879 N.W.2d 464
N.D.2016Background
- Nonmarital parents Shannon Strating and Kenneth Andres share one child; Strating sought child support and paternity was established by the State.
- An interim order awarded Strating primary residential responsibility and limited parenting time to Andres; parties failed to agree on a parenting plan after trial.
- At trial the judge orally indicated Strating should have primary responsibility but encouraged as-equal-as-possible parenting time; the written judgment instead awarded equal primary residential responsibility and alternating biweekly custody.
- The written judgment contained a detailed holiday schedule and alternated tax exemptions; it did not order child support or include certain statutorily required parenting-plan provisions (transportation/exchange details and explanation for school legal residence decisions).
- Strating and the State appealed, arguing errors in the best-interest analysis, parenting plan content, inconsistency between oral and written orders, and failure to calculate child support as required by law.
Issues
| Issue | Plaintiff's Argument (Strating/State) | Defendant's Argument (Andres) | Held |
|---|---|---|---|
| Whether equal residential responsibility award was clearly erroneous under best-interest factors | Trial court misapplied or made clearly erroneous findings on factors (d), (e), (j), (k), (m); Strating should be primary | District court’s findings on best-interest factors are supported by the record | Affirmed — court’s best-interest findings were supported by evidence and not clearly erroneous |
| Whether the court’s written judgment conflicted with its oral pronouncement favoring Strating as primary | Oral ruling indicated Strating primary; written order gave equal primary responsibility, so court erred | Written findings control over oral statements; written judgment governs | Held for Andres — no error: written judgment controls and may differ from oral statements |
| Whether the parenting plan omitted required provisions (transportation/exchange details and explanation for school residence) | Omission of transportation/exchange details and justification for legal school residence violated N.D.C.C. §14-09-30(2) | Court provided exchanges and school residence but omitted travel logistics; argued current provisions sufficient | Reversed in part — court must add missing parenting-plan provisions or explain omission on remand |
| Whether the court erred by not calculating child support when awarding equal residential responsibility | Statute and Admin. Code require support calculations for each parent in equal-responsibility cases; omission was legal error | Court omitted support because parenting time and responsibility were equal and therefore no support was ordered | Reversed — court must compute statutorily mandated child support calculations for each parent and offset obligations as required; remanded for inclusion |
Key Cases Cited
- Law v. Whittet, 844 N.W.2d 885 (N.D. 2014) (standard for reversing district court custody findings)

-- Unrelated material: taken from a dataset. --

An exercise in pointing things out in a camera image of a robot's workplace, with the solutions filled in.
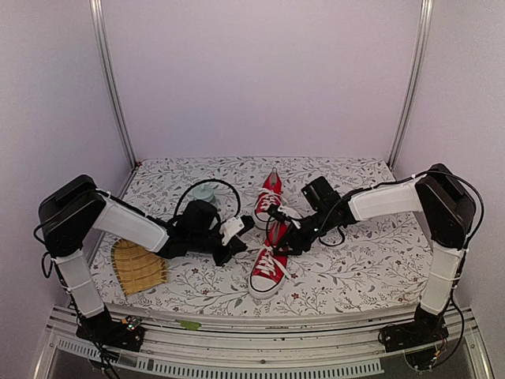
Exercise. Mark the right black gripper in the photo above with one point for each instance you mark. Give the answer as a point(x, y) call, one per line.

- Schmidt v. Schmidt, 660 N.W.2d 196 (N.D. 2003) (court must consider all factors in N.D.C.C. § 14‑09‑06.2(1) when deciding best interests)
- P.A. v. A.H.O., 757 N.W.2d 58 (N.D. 2008) (best-interests analysis is fact-intensive; factors may carry different weight)
- Hammeren v. Hammeren, 823 N.W.2d 482 (N.D. 2012) (deferential review of custody decisions between fit parents)
- Brown v. Brodell, 756 N.W.2d 779 (N.D. 2008) (written judgments control over prior oral statements when inconsistent)
- Wetzel v. Schlenvogt, 705 N.W.2d 836 (N.D. 2005) (same principle: written judgment prevails over oral ruling)
- Fenske v. Fenske, 542 N.W.2d 98 (N.D. 1996) (written findings supersede prior memorandum or oral rulings)
- Keita v. Keita, 823 N.W.2d 726 (N.D. 2012) (standards of review for child support determinations)
- Buchholz v. Buchholz, 590 N.W.2d 215 (N.D. 1999) (child support determinations involve mixed standards of review)
- Becker v. Becker, 799 N.W.2d 53 (N.D. 2011) (failure to state support calculations is legal error requiring reversal)
- Heinle v. Heinle, 777 N.W.2d 590 (N.D. 2010) (applying child support guidelines and the requirement to explain calculations)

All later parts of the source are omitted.